[[ INFORMATION SUPPLIED, beginning ]]

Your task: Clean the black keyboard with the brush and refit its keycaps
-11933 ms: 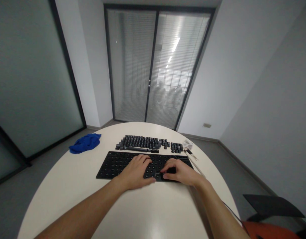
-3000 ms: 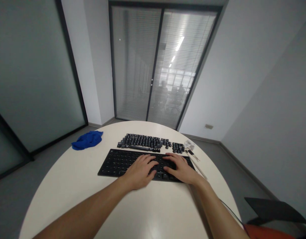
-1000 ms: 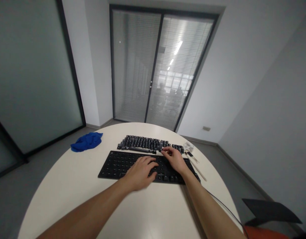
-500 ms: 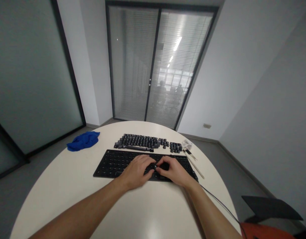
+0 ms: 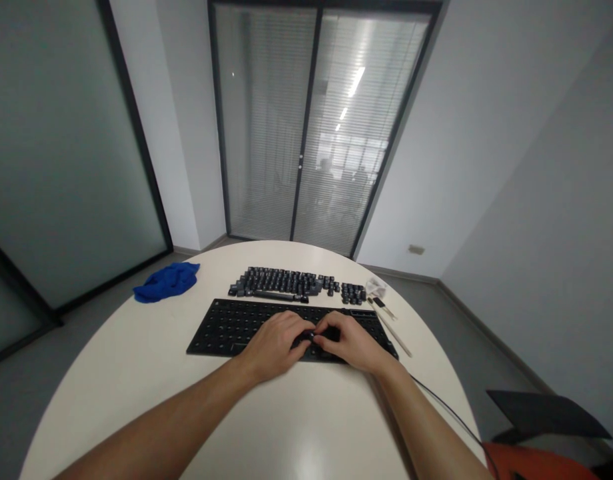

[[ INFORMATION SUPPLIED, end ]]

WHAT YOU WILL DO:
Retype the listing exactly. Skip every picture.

ANSWER FOR THIS EXERCISE:
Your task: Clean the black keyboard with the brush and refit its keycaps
-11933 ms: 
-3000 ms: 
-1000 ms: 
-500 ms: 
+0 ms: 

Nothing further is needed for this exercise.